La tinción de Gram del absceso mostró bacilos grampositivos y al segundo día de incubación creció un cultivo puro de unas colonias blancas y pequeñas, tanto en agar sangre aerobio como anaerobio. Estas colonias se identificaron mediante la técnica de espectrometría de masas (MALDI-TOF MS, Bruker Biotyper, Billerica, MA, EE.UU.) como Trueperella bernardiae (log score 2.3). La sensibilidad a diferentes antibióticos se analizó mediante el método del E-test en agar Brucella suplementado con hemina, vitamina K1 y sangre de oveja incubada a 37ºC. Como no hay establecidos puntos de corte para T. bernardiae, se utilizaron puntos de corte clínicos del EUCAST PK/PD (no relacionado con especies). Trueperella bernardiae fue sensible a la penicilina (0.064 µg/ml), a amoxicilina-clavulánico (0.094 µg/ml), a piperacilina-tazobactam (0.38 µg/ml) y resistente a imipenem (>8 µg/ml), meropenem (> 8 µg/ml) y moxifloxacina (0.38 µg/ml). El tratamiento antibiótico fue cambiado a ciprofloxacina (750 mg/12 h) manteniéndose durante 14 días, observándose una excelente respuesta clínica de la paciente con resolución completa del absceso.
Discusión
El diagnóstico de T. bernardiae se basa en el cultivo de una muestra clínica adecuada, pero estos microorganismos no se suelen identificar mediante métodos convencionales de laboratorio debido a su aspecto corineforme. La identificación de esta bacteria ha sido, a menudo, pasada por alto en la mayoría de los laboratorios clínicos debido a las dificultades asociadas con la identificación fenotípica y su presencia en infecciones mixtas. La reciente introducción de la espectrometría de masas (MALDI-TOF MS) para la identificación rutinaria en los laboratorios clínicos está ayudando de forma significativa a identificar estos patógenos, y va a permitir conocer la verdadera incidencia de infecciones por esta bacteria. Por esta razón, es muy recomendable utilizar la técnica de MALDI-TOF MS como método de identificación de microorganismos en el laboratorio de microbiología, ya que se está observando que este microorganismo puede ser responsable de infecciones complicadas de heridas, como en nuestro caso.

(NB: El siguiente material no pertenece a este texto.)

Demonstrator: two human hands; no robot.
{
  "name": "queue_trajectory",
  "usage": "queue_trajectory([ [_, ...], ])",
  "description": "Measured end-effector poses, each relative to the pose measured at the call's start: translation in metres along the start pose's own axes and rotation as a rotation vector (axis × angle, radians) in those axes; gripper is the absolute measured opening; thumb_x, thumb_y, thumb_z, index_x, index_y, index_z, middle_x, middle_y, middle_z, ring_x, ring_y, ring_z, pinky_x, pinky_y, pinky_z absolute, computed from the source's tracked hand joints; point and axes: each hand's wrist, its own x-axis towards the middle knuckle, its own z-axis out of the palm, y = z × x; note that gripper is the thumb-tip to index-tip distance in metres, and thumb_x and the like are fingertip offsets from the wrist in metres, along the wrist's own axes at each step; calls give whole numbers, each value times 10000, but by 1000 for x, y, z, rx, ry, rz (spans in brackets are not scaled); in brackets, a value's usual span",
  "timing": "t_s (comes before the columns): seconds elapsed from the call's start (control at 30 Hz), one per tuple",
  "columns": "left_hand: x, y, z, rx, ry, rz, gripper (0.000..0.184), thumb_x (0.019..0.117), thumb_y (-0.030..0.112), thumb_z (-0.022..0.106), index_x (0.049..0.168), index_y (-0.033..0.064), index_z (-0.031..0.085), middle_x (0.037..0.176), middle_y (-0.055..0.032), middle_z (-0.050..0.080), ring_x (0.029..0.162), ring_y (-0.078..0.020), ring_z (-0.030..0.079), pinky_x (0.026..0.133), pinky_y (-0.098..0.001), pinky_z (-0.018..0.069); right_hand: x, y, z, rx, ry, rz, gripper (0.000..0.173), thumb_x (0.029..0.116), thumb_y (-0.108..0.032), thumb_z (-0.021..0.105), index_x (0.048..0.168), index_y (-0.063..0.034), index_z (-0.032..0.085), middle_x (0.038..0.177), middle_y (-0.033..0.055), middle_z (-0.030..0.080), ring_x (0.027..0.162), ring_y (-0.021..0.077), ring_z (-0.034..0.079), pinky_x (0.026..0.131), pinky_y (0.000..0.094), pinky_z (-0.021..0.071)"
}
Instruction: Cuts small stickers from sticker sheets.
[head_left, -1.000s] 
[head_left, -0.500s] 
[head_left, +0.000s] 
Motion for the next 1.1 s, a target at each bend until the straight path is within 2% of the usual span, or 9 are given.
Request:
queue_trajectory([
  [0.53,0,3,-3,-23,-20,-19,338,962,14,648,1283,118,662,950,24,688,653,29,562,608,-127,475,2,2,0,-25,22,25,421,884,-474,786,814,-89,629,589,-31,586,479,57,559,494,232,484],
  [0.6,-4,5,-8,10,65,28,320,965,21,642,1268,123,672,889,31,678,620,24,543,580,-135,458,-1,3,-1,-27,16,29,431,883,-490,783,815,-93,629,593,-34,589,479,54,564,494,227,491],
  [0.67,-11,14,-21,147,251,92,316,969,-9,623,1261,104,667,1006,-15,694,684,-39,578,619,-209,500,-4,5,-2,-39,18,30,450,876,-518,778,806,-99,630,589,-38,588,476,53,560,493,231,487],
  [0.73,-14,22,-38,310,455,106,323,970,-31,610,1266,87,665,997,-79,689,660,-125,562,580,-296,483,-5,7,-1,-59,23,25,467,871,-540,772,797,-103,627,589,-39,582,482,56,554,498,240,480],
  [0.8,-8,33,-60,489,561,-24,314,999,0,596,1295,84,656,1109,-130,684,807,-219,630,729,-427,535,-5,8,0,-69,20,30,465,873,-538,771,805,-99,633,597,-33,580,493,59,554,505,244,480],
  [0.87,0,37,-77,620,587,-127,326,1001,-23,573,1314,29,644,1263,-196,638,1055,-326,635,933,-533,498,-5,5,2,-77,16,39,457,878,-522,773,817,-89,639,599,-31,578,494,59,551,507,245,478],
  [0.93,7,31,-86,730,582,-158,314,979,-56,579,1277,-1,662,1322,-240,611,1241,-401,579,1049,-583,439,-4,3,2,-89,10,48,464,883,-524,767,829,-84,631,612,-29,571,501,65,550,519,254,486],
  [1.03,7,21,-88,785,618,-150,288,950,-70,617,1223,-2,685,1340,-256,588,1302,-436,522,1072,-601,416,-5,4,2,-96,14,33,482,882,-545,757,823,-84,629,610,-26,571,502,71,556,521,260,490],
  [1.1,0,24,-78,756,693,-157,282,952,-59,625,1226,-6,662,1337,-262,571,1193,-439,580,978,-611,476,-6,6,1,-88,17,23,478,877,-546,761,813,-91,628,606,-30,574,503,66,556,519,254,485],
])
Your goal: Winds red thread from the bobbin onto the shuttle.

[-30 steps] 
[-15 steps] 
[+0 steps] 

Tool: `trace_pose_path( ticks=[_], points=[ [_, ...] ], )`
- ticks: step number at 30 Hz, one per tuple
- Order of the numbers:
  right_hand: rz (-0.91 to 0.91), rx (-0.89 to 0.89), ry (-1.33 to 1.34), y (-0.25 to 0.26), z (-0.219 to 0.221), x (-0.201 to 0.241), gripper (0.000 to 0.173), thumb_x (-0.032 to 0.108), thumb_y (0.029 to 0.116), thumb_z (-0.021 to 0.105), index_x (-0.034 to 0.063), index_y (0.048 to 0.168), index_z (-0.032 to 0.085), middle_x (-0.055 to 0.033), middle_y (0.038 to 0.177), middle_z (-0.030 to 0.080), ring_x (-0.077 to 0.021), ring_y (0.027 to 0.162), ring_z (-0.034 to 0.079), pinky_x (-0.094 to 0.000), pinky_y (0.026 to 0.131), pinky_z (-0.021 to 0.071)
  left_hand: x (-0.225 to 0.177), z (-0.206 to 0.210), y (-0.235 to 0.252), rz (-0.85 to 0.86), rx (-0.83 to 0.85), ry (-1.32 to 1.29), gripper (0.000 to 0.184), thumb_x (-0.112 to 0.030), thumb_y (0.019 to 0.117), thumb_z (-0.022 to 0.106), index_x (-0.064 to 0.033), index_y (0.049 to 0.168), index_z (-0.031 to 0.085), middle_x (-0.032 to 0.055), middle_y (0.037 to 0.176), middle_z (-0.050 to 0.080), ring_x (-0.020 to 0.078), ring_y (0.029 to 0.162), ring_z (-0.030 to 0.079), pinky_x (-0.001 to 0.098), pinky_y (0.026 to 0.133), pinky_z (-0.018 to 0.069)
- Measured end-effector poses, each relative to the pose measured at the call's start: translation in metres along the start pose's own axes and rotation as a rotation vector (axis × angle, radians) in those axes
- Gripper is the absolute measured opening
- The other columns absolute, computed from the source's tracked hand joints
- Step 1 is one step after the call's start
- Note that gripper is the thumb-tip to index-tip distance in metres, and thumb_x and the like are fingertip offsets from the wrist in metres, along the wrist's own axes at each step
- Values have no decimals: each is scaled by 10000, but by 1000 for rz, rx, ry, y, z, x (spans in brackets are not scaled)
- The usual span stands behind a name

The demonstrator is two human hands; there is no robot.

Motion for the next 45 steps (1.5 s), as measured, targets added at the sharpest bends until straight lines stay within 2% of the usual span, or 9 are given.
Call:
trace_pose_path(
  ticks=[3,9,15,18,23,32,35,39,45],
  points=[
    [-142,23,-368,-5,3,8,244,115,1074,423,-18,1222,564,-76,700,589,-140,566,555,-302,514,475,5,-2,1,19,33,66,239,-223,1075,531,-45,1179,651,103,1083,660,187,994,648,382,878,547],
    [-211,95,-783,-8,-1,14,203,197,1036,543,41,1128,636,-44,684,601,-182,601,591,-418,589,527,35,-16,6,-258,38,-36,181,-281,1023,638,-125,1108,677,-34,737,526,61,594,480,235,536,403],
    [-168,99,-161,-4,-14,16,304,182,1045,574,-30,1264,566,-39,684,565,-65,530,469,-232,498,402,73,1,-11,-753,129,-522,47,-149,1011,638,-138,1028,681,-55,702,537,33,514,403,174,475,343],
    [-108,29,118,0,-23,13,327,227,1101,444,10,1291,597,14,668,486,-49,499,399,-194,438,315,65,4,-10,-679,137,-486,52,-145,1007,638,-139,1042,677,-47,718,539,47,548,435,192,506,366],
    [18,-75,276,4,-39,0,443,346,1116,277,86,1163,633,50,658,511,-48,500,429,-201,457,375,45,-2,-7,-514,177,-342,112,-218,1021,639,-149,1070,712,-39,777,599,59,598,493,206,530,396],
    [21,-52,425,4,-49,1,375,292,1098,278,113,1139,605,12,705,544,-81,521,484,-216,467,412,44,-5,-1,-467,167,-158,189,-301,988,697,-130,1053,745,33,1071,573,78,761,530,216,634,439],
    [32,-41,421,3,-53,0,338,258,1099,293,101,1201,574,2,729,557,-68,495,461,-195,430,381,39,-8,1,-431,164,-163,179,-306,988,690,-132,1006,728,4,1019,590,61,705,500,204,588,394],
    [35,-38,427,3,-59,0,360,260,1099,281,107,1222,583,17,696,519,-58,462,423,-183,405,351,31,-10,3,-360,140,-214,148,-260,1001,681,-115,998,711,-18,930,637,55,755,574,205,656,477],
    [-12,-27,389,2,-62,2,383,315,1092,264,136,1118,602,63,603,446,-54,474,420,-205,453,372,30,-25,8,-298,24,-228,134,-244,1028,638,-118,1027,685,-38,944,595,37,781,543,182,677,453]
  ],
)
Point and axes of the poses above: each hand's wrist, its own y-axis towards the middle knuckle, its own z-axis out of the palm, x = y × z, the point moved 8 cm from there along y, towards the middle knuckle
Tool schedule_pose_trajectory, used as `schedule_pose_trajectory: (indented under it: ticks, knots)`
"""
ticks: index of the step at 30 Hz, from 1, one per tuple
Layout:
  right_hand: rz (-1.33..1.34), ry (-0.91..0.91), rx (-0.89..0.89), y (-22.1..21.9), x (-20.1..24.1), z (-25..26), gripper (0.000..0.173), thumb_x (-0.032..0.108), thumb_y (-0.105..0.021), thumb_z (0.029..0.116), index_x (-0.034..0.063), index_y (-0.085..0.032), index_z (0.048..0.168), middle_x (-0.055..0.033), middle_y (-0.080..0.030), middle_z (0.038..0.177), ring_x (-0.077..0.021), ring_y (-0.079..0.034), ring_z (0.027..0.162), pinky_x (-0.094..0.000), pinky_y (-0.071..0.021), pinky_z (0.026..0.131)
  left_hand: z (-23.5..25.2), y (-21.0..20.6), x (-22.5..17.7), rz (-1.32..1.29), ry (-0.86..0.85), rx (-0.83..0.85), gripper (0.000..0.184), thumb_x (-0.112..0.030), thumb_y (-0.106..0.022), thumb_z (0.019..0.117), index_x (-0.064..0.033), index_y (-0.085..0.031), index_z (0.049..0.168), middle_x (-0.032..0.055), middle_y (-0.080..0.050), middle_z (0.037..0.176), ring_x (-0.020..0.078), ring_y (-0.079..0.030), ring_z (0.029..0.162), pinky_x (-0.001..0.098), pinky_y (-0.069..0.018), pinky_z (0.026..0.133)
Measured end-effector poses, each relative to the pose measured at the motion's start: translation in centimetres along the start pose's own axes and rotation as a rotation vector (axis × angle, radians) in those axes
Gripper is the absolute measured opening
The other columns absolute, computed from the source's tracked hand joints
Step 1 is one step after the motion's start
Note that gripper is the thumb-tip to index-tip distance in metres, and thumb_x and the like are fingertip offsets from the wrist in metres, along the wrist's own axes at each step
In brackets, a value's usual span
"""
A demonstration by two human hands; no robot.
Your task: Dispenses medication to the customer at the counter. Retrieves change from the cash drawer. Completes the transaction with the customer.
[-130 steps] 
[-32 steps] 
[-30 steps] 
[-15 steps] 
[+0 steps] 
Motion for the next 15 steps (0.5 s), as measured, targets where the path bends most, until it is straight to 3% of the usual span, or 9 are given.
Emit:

El tratamiento antimicrobiano óptimo para las infecciones por T. bernardiae aún no se ha establecido, debido a la escasez de datos y la ausencia de puntos de corte clínicos.1 En nuestro estudio, T. bernardiae fue susceptible a penicilina, amoxicilina-clavulánico y a piperacilina-tazobactam, y fue resistente a imipenem, meropenem y moxifloxacina. Este resultado difiere de los encontrados en otros estudios en los que todos los aislados fueron susceptibles a todos los antibióticos analizados, excepto a ciprofloxacina.5,6
En síntesis, todavía se desconocen las verdaderas implicaciones clínicas de la infección por T. bernardiae, pero se está identificando cada vez con mayor frecuencia en infecciones humanas debido al uso de nuevas técnicas de identificación, como el MALDI-TOF MS. El hallazgo de este microorganismo en cultivo puro nos hace considerarlo como una verdadera causa de infección.
Este excepcional caso clínico resalta la necesidad de identificar bacilos grampositivos aerobios, no formadores de esporas, obtenidos en cultivos puros incluso de fuentes no estériles y refuerza el papel de MALDI-TOF MS en la identificación microbiana de estos microorganismos, generalmente considerados contaminantes.